BEGIN Available data
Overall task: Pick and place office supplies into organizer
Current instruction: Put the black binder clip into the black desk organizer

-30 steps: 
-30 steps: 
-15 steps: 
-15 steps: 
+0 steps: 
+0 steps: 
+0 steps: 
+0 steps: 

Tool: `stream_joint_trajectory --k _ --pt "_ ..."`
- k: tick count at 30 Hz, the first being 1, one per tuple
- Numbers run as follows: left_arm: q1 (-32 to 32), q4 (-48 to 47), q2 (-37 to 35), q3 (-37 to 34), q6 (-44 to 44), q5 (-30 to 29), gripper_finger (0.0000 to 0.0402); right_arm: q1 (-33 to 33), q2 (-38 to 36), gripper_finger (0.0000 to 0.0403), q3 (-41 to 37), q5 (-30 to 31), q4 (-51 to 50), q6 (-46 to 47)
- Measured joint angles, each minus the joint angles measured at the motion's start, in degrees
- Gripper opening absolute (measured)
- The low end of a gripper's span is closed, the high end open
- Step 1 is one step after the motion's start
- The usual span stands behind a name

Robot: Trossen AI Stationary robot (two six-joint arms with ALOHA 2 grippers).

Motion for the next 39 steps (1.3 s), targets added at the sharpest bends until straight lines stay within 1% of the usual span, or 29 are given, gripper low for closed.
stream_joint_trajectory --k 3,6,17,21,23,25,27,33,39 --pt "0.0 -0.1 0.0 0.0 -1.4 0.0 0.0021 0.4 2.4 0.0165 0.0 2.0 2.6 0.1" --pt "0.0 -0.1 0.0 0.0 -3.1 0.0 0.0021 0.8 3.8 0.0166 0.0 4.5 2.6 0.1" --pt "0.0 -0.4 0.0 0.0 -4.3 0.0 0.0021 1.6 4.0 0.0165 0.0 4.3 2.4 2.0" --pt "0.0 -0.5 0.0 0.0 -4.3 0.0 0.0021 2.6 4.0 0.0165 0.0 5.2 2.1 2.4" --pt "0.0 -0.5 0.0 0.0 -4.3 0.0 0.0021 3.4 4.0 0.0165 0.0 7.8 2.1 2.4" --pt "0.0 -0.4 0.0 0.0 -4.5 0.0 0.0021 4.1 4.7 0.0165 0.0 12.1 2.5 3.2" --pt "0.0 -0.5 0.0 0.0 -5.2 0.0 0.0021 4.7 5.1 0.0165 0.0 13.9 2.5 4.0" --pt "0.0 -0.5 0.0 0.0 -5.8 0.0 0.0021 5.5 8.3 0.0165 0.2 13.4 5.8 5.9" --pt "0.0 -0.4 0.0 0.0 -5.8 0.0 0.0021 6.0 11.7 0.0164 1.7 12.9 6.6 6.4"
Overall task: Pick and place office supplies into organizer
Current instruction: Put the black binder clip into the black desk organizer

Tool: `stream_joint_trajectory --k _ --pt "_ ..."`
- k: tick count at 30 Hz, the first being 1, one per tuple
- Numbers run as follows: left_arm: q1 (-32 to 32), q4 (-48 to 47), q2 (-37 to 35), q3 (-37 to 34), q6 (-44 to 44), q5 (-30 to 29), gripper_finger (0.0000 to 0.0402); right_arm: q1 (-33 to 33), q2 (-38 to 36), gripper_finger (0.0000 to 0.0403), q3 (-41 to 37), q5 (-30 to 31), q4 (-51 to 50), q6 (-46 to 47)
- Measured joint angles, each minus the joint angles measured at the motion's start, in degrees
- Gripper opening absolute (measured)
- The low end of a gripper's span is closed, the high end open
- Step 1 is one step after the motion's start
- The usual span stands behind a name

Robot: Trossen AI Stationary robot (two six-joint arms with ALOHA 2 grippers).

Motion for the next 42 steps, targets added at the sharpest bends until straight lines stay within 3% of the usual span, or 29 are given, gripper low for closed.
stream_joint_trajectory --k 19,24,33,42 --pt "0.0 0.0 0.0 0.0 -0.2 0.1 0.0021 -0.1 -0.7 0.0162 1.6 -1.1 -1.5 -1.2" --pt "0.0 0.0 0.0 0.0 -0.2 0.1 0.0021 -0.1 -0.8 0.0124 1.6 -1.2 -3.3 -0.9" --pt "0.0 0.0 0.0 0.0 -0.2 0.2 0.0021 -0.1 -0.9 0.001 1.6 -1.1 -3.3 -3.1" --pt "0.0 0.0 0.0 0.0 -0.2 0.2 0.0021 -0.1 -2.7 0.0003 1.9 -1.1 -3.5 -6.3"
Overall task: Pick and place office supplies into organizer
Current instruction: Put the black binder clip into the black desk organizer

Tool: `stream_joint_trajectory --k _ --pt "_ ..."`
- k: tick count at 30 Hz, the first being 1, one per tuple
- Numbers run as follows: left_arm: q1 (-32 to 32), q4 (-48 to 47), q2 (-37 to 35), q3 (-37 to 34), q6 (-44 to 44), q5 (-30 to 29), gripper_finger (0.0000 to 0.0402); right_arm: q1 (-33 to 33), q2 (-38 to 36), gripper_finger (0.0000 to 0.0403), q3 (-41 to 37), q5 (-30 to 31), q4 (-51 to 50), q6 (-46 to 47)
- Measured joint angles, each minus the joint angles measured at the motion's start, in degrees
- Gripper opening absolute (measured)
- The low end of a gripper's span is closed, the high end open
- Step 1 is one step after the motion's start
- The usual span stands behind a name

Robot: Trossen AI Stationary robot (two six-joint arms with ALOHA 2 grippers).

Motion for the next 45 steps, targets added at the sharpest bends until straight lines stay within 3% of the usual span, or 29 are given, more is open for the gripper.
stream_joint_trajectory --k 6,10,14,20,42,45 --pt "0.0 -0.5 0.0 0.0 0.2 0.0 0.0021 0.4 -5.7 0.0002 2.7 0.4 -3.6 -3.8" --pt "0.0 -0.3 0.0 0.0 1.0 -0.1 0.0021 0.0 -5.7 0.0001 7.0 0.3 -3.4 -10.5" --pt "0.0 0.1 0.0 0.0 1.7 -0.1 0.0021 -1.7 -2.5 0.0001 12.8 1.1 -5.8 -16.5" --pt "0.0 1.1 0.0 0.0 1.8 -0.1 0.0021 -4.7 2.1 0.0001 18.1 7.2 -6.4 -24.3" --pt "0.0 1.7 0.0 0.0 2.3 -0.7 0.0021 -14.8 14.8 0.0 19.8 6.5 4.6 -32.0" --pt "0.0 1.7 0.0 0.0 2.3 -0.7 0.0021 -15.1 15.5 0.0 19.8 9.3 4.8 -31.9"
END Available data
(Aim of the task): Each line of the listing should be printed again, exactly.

(Answer space):
Overall task: Pick and place office supplies into organizer
Current instruction: Put the black binder clip into the black desk organizer

-30 steps: 
-30 steps: 
-15 steps: 
-15 steps: 
+0 steps: 
+0 steps: 
+0 steps: 
+0 steps: 

Tool: `stream_joint_trajectory --k _ --pt "_ ..."`
- k: tick count at 30 Hz, the first being 1, one per tuple
- Numbers run as follows: left_arm: q1 (-32 to 32), q4 (-48 to 47), q2 (-37 to 35), q3 (-37 to 34), q6 (-44 to 44), q5 (-30 to 29), gripper_finger (0.0000 to 0.0402); right_arm: q1 (-33 to 33), q2 (-38 to 36), gripper_finger (0.0000 to 0.0403), q3 (-41 to 37), q5 (-30 to 31), q4 (-51 to 50), q6 (-46 to 47)
- Measured joint angles, each minus the joint angles measured at the motion's start, in degrees
- Gripper opening absolute (measured)
- The low end of a gripper's span is closed, the high end open
- Step 1 is one step after the motion's start
- The usual span stands behind a name

Robot: Trossen AI Stationary robot (two six-joint arms with ALOHA 2 grippers).

Motion for the next 39 steps (1.3 s), targets added at the sharpest bends until straight lines stay within 1% of the usual span, or 29 are given, gripper low for closed.
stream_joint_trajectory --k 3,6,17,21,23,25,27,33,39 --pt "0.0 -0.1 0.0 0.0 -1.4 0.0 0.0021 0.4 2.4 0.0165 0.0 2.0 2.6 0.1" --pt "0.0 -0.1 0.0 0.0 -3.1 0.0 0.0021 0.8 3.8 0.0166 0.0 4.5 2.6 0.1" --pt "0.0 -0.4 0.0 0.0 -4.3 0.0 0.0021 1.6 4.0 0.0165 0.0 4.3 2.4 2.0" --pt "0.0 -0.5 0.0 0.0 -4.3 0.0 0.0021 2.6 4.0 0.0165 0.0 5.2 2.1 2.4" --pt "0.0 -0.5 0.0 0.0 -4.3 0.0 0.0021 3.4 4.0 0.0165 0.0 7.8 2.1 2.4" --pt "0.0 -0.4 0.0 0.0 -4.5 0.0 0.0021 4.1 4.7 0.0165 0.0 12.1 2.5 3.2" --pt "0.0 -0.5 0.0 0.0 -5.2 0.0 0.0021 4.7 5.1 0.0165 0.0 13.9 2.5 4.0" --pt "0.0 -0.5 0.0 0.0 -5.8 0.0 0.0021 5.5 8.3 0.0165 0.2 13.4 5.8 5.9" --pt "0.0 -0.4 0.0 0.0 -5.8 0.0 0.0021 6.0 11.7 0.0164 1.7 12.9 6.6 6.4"
Overall task: Pick and place office supplies into organizer
Current instruction: Put the black binder clip into the black desk organizer

Tool: `stream_joint_trajectory --k _ --pt "_ ..."`
- k: tick count at 30 Hz, the first being 1, one per tuple
- Numbers run as follows: left_arm: q1 (-32 to 32), q4 (-48 to 47), q2 (-37 to 35), q3 (-37 to 34), q6 (-44 to 44), q5 (-30 to 29), gripper_finger (0.0000 to 0.0402); right_arm: q1 (-33 to 33), q2 (-38 to 36), gripper_finger (0.0000 to 0.0403), q3 (-41 to 37), q5 (-30 to 31), q4 (-51 to 50), q6 (-46 to 47)
- Measured joint angles, each minus the joint angles measured at the motion's start, in degrees
- Gripper opening absolute (measured)
- The low end of a gripper's span is closed, the high end open
- Step 1 is one step after the motion's start
- The usual span stands behind a name

Robot: Trossen AI Stationary robot (two six-joint arms with ALOHA 2 grippers).

Motion for the next 42 steps, targets added at the sharpest bends until straight lines stay within 3% of the usual span, or 29 are given, gripper low for closed.
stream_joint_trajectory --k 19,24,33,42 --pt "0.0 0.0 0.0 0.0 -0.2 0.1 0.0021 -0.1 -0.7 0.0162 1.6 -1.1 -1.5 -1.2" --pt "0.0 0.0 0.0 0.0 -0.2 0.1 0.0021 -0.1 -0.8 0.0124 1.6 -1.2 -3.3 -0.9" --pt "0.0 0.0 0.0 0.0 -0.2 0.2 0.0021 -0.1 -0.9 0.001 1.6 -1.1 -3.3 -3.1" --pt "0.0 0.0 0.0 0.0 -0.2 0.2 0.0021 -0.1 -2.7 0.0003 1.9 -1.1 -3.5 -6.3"
Overall task: Pick and place office supplies into organizer
Current instruction: Put the black binder clip into the black desk organizer

Tool: `stream_joint_trajectory --k _ --pt "_ ..."`
- k: tick count at 30 Hz, the first being 1, one per tuple
- Numbers run as follows: left_arm: q1 (-32 to 32), q4 (-48 to 47), q2 (-37 to 35), q3 (-37 to 34), q6 (-44 to 44), q5 (-30 to 29), gripper_finger (0.0000 to 0.0402); right_arm: q1 (-33 to 33), q2 (-38 to 36), gripper_finger (0.0000 to 0.0403), q3 (-41 to 37), q5 (-30 to 31), q4 (-51 to 50), q6 (-46 to 47)
- Measured joint angles, each minus the joint angles measured at the motion's start, in degrees
- Gripper opening absolute (measured)
- The low end of a gripper's span is closed, the high end open
- Step 1 is one step after the motion's start
- The usual span stands behind a name

Robot: Trossen AI Stationary robot (two six-joint arms with ALOHA 2 grippers).

Motion for the next 45 steps, targets added at the sharpest bends until straight lines stay within 3% of the usual span, or 29 are given, more is open for the gripper.
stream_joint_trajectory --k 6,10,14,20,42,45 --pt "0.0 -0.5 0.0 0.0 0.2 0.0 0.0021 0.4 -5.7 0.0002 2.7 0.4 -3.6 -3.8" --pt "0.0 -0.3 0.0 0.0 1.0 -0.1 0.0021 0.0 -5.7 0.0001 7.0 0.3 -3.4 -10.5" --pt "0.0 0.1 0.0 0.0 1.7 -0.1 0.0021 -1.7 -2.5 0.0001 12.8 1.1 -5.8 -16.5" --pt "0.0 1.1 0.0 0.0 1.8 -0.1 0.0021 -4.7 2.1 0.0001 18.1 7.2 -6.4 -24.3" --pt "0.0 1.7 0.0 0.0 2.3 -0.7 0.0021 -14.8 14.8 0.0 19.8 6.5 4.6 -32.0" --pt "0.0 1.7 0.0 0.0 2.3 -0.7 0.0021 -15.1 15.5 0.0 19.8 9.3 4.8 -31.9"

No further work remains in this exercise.